What is expected:
For the entries below, print exactly the lines between the line holding "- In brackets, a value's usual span" and the line holding "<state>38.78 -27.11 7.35", inclusive, and nothing else.

Data section:
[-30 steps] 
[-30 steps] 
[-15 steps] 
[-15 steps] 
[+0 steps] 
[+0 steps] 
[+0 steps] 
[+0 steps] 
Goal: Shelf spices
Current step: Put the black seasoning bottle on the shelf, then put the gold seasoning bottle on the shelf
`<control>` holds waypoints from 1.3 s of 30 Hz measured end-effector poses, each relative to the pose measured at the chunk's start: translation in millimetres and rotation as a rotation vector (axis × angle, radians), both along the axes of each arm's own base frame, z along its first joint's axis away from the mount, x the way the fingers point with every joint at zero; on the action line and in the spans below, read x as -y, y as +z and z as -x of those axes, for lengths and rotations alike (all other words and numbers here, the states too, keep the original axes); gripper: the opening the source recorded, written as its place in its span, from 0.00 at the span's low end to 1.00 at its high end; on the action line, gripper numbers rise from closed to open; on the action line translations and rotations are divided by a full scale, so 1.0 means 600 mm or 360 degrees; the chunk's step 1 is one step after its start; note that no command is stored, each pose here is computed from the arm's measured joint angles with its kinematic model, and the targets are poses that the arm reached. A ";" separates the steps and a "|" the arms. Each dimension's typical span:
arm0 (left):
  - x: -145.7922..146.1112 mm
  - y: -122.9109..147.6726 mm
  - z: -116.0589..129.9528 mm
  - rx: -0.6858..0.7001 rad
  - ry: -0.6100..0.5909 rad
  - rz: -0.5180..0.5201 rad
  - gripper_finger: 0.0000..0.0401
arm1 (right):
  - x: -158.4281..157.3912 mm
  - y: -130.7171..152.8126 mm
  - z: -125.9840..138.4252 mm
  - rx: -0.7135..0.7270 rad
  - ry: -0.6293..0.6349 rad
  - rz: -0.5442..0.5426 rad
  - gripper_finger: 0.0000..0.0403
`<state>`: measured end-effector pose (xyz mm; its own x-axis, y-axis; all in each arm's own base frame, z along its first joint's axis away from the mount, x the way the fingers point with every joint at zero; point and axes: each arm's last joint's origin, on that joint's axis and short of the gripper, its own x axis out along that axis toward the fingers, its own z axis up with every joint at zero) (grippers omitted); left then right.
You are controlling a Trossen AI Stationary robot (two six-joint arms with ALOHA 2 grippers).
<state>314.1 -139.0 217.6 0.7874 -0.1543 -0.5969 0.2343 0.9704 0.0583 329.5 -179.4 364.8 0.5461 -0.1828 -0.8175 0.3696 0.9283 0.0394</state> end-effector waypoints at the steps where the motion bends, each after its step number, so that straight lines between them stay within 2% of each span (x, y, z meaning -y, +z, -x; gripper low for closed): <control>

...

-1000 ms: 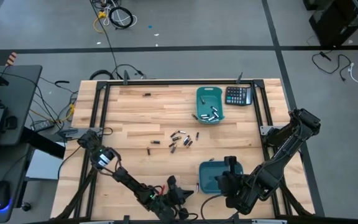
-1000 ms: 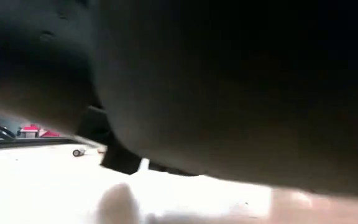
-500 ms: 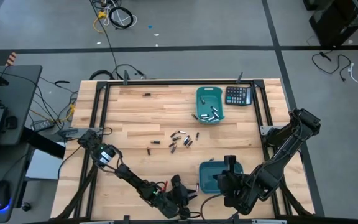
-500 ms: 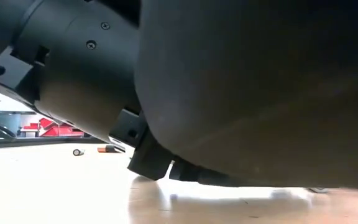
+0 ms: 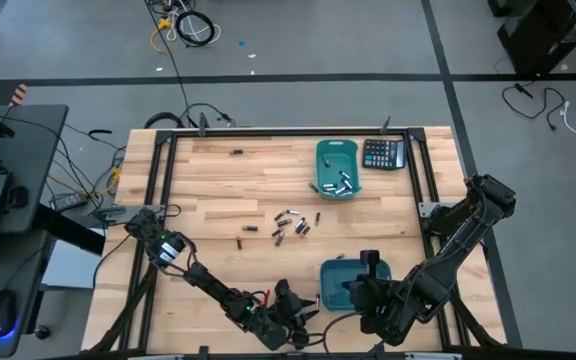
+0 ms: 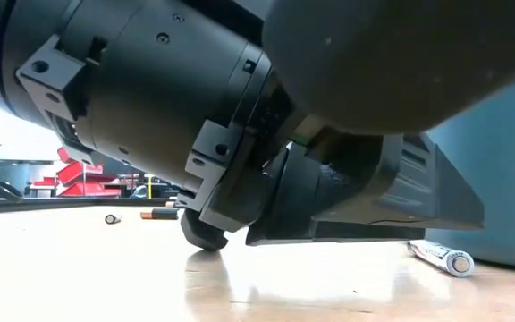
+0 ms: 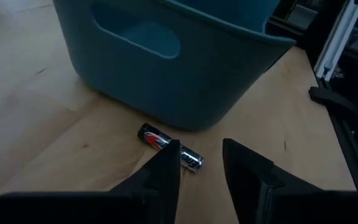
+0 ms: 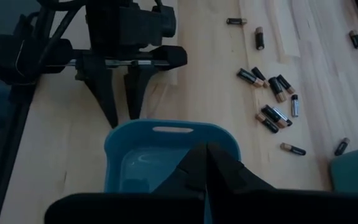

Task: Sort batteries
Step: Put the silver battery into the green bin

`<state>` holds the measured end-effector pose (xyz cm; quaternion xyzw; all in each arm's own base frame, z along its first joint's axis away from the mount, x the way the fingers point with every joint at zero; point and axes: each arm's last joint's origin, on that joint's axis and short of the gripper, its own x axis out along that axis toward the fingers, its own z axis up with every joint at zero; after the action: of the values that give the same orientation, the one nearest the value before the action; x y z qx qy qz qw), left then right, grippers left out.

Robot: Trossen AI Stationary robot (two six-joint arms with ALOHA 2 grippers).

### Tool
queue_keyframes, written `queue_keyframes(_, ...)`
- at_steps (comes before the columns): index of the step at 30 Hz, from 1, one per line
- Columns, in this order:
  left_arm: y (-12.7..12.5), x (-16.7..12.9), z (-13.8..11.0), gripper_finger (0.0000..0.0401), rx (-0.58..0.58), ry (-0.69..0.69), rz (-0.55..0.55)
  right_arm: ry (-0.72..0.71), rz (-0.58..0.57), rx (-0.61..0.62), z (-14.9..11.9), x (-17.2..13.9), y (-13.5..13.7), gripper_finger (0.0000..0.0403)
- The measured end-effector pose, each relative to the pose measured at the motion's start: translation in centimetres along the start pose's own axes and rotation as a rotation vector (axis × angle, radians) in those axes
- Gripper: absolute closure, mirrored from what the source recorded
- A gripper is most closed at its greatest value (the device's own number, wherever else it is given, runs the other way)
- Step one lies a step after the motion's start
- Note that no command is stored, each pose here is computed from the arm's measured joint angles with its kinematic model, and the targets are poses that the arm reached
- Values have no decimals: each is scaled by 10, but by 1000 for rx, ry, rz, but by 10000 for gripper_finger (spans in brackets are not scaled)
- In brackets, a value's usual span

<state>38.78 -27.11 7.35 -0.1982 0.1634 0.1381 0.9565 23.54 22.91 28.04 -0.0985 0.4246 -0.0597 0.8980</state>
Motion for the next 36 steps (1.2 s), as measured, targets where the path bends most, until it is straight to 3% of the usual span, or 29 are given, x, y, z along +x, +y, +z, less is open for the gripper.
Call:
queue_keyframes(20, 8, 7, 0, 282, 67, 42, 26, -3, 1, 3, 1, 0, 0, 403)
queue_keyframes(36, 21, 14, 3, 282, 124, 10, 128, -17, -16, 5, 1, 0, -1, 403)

Problem solution:
- In brackets, a value's usual span

<state>38.78 -27.11 7.35 -0.1982 0.1634 0.1381 0.9565 23.54 22.91 28.04 -0.0985 0.4246 -0.0597 0.8980</state>

No further output is expected here.